The Shaver residence in Portland was located between Crosby and Larrabee Streets and Cherry and Broadway. It was still in existence in 1910.

==Business career==
Shaver entered the business of supplying wood to steamers for use as fuel, including both riverine and ocean-going vessels. This resulted in the clearing of large timber tracts.

In 1880, Shaver, with his son Capt. James W. Shaver, H.L. Corbett (later a U.S. Senator), and Capt. Charles Bureau, became a partner in the People's Freighting Company and also in the small stern-wheel river steamer Manzanillo, which ran on the Columbia River between Portland and Clatskanie, Oregon.

In 1884 the Shaver family bought out all the non-family shareholders in the firm. They built two new steamboats. First was the G.W. Shaver, named after George Washington Shaver, and the Sarah Dixon, named after his wife.

Shaver Transportation Company was incorporated in 1893 and took over all the assets of the People's Freighting Company. The stockholders were George W. Shaver and his sons, Captains James W. "Jim" Shaver (1859–1922) and George McClellan Shaver (d. January 11, 1950). Shaver had another son, Capt. Lincoln "Link" Shaver (d.1922). Capt.

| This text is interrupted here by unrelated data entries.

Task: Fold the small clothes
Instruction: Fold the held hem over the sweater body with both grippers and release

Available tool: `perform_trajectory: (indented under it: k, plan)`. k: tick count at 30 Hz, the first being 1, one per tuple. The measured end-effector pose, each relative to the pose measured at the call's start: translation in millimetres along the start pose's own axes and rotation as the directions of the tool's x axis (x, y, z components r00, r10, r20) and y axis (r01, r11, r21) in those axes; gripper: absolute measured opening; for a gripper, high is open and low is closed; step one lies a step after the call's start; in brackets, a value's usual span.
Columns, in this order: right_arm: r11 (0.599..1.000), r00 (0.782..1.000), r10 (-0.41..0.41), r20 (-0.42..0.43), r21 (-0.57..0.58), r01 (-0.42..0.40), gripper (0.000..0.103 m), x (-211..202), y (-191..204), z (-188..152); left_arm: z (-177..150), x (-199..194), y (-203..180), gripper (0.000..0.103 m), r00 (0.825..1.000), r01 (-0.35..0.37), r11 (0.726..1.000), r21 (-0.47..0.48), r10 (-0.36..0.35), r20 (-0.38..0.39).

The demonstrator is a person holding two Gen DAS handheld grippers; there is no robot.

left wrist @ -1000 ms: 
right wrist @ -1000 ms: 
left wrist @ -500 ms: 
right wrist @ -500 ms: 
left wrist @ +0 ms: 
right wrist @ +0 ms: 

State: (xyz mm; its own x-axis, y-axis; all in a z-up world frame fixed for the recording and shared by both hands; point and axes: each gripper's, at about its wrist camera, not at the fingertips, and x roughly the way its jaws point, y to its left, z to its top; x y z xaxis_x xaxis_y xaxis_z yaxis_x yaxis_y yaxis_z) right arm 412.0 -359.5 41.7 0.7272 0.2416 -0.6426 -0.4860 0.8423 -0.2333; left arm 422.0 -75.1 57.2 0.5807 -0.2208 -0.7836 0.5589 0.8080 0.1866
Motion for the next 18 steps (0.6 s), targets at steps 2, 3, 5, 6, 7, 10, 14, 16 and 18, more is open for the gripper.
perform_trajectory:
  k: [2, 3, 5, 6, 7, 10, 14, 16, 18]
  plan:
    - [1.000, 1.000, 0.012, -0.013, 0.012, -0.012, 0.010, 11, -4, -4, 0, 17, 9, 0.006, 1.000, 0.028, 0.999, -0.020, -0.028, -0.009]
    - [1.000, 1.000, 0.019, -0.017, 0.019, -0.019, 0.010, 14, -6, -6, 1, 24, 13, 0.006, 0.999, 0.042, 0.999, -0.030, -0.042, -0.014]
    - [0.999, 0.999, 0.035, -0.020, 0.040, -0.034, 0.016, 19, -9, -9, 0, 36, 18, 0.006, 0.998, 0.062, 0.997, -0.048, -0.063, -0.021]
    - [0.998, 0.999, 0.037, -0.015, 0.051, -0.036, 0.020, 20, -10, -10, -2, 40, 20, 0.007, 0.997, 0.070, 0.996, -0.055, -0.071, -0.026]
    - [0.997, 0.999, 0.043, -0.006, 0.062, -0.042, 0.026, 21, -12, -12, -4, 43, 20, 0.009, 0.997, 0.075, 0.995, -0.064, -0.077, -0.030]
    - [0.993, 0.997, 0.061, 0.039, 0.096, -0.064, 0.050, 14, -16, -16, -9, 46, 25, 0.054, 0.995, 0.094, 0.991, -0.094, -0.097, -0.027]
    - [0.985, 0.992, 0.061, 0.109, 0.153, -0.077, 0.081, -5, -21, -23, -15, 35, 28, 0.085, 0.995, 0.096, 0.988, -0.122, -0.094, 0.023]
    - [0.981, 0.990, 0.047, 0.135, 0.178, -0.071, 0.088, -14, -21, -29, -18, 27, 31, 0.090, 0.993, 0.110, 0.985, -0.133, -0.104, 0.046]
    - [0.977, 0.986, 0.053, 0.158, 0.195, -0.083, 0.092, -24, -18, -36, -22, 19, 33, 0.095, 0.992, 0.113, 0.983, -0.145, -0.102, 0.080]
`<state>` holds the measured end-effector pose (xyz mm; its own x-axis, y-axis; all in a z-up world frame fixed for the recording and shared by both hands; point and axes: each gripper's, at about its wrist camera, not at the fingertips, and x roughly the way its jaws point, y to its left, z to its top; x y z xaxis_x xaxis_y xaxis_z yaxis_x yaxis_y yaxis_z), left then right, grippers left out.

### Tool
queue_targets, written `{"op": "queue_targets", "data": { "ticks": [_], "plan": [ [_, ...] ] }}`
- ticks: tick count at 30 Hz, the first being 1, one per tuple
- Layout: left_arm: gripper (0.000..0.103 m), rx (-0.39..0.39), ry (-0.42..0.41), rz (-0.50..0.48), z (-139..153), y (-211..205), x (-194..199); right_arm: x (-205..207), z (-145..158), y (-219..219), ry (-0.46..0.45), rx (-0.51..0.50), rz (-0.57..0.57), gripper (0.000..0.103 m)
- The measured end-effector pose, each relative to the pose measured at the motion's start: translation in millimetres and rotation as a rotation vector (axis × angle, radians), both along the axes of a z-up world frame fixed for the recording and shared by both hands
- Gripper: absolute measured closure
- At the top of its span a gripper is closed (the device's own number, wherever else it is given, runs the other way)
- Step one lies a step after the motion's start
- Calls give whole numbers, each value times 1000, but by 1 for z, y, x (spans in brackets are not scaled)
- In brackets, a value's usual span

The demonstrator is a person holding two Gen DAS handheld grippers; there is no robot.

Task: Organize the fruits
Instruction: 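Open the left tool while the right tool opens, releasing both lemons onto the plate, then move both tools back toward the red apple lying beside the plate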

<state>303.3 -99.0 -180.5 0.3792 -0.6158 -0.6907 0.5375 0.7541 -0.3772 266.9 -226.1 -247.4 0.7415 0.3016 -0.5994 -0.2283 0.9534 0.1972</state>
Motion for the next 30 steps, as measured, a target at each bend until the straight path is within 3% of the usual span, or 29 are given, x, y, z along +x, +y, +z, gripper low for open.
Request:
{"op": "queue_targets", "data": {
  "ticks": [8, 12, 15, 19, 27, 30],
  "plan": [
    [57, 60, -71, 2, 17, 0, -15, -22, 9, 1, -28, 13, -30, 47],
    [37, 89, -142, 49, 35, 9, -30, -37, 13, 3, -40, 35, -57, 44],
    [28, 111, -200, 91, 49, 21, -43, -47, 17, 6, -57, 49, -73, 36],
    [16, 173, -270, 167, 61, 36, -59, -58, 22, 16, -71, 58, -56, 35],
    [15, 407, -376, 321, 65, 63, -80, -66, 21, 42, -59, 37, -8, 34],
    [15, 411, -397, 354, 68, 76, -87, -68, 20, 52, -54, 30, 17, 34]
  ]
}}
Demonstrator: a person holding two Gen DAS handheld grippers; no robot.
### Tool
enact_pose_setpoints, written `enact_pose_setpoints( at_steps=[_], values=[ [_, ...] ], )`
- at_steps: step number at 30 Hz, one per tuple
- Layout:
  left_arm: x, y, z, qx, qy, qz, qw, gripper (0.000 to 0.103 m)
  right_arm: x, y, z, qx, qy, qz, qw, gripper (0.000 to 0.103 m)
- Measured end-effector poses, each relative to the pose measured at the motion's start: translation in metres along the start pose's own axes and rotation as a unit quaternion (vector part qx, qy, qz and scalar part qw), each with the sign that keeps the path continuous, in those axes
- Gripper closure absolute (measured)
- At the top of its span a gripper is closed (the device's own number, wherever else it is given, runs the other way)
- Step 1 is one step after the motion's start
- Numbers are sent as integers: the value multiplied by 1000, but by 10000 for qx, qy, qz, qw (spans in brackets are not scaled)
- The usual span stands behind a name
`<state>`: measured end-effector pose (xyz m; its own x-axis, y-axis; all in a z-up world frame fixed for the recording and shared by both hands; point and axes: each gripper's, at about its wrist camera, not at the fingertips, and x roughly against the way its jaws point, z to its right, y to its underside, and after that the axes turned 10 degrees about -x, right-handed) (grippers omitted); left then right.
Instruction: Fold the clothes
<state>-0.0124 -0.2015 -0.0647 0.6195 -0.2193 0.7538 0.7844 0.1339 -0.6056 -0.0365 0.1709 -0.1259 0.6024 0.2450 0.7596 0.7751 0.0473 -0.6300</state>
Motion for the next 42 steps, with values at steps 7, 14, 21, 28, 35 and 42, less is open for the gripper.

Delmer "Del" Shaver was another son.

George Washington Shaver was the president of Shaver Transportation Company, while his son James M. Shaver was secretary and treasurer.

Jim and Lincoln Shaver were killed in 1922, in a collision between an automobile and an electric train.

In May 1886, the Democratic Party of Multnomah County, Oregon nominated George W. Shaver for the position of county commissioner.

==Children==
Children of George W. Shaver and Sarah Dixon included:
- John Riley Shaver (1854–1906), married to Martha J. King (1856–1923).
- James W. "Jim" Shaver.
- George McClellan Shaver (1865–1950), married to Maude Keenan (1872–1855).
- Delmar "Dell" Shaver.
- Lincoln "Link" Shaver (1861–1922), married to Bertha Kettler (1867–1946).
- Mary Alice Shaver, married to H. Wittenberg.
- Susan Elizabeth Shaver (1869–1957), married to Albert Heintz.
- Pearl M. Shaver, married to George W. Hoyt.

==Death==
George Washington Shaver died on October 26, 1900. His body was buried in Riverview Cemetery.